- Theatrical release poster
- Spanish: Platillos volantes
- Directed by: Óscar Aibar
- Screenplay by: Óscar Aibar; Jorge Guerricaechevarría;
- Produced by: Pedro Costa; Enrique Cerezo;
- Starring: Ángel de Andrés López; Jordi Vilches;
- Cinematography: Mario Montero
- Edited by: Fernando Pardo
- Music by: Javier Navarrete
- Production companies: Didac Films; Enrique Cerezo PC;
- Distributed by: Warner Sogefilms
- Release date: 7 November 2003;
- Country: Spain
- Language: Spanish

= Flying Saucers (film) =

Flying Saucers (Platillos volantes) is a 2003 Spanish science fiction comedy-drama film directed by Óscar Aibar from a screenplay by Aibar and Jorge Guerricaechevarría which stars Ángel de Andrés López and Jordi Vilches. The plot premise is based on real events.

== Plot ==
In 1972 Spain, two decapitated corpses are found on the train tracks near Terrassa together with a note reading "The extraterrestrials are calling us. We belong to infinity". The plot goes on to explore the stories of the deceased, following textile workers Juan and José, with their lives falling apart upon developing a keen interest on UFO sightings.

== Production ==
The film is a Didac Films and Enrique Cerezo PC production.

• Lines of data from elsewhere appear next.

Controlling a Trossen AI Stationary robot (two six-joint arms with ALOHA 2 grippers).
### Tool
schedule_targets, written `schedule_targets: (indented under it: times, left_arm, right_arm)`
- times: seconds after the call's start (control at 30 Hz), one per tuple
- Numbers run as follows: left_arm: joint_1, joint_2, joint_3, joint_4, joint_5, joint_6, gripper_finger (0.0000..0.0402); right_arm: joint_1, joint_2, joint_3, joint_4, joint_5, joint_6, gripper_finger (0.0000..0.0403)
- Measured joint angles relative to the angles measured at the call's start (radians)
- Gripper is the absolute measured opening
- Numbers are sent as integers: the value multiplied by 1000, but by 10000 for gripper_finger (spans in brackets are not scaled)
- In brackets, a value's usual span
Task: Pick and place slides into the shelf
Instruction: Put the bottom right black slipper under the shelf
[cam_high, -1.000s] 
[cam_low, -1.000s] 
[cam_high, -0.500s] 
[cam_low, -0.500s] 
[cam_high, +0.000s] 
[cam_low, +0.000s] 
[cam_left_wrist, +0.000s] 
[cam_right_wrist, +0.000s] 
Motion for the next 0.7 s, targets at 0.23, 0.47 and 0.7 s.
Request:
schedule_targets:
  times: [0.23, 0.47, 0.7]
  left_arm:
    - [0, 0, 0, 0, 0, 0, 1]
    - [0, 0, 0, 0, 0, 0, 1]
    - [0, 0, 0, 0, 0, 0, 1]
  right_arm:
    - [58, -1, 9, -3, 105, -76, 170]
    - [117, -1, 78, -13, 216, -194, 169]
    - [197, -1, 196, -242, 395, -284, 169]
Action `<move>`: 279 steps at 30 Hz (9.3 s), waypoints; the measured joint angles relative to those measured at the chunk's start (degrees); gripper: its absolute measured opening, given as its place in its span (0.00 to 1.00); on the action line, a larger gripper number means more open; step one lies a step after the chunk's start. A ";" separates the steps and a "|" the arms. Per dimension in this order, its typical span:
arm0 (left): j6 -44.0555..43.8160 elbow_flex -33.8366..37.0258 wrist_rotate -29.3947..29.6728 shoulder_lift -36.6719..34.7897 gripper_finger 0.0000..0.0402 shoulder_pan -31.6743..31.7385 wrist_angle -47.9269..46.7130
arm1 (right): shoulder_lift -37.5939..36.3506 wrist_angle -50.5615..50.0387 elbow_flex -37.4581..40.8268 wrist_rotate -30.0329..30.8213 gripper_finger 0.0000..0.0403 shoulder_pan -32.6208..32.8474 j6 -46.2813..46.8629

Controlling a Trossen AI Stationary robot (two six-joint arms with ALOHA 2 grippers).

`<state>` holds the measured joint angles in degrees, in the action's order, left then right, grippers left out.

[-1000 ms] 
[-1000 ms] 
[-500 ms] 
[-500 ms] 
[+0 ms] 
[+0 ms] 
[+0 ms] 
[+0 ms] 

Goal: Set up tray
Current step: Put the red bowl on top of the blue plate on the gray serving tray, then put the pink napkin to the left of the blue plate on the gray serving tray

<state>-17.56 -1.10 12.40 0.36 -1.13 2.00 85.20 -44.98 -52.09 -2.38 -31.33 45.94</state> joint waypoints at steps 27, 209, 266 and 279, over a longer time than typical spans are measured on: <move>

Shooting locations included Terrassa.

== Release ==
Distributed by Warner Sogefilms, the film was released theatrically in Spain on 7 November 2003.

== Reception ==
Fernando Méndez-Leite of Fotogramas rated the film 4 out of 5 stars highlighting "the mastery of dramatic materials in an impeccable script" as the best thing about the film.

Casimiro Torreiro of El País deemed the film to be "a very well-written film, and even better put into images" yet featuring an "absurd last sequence" throwing away the previous work.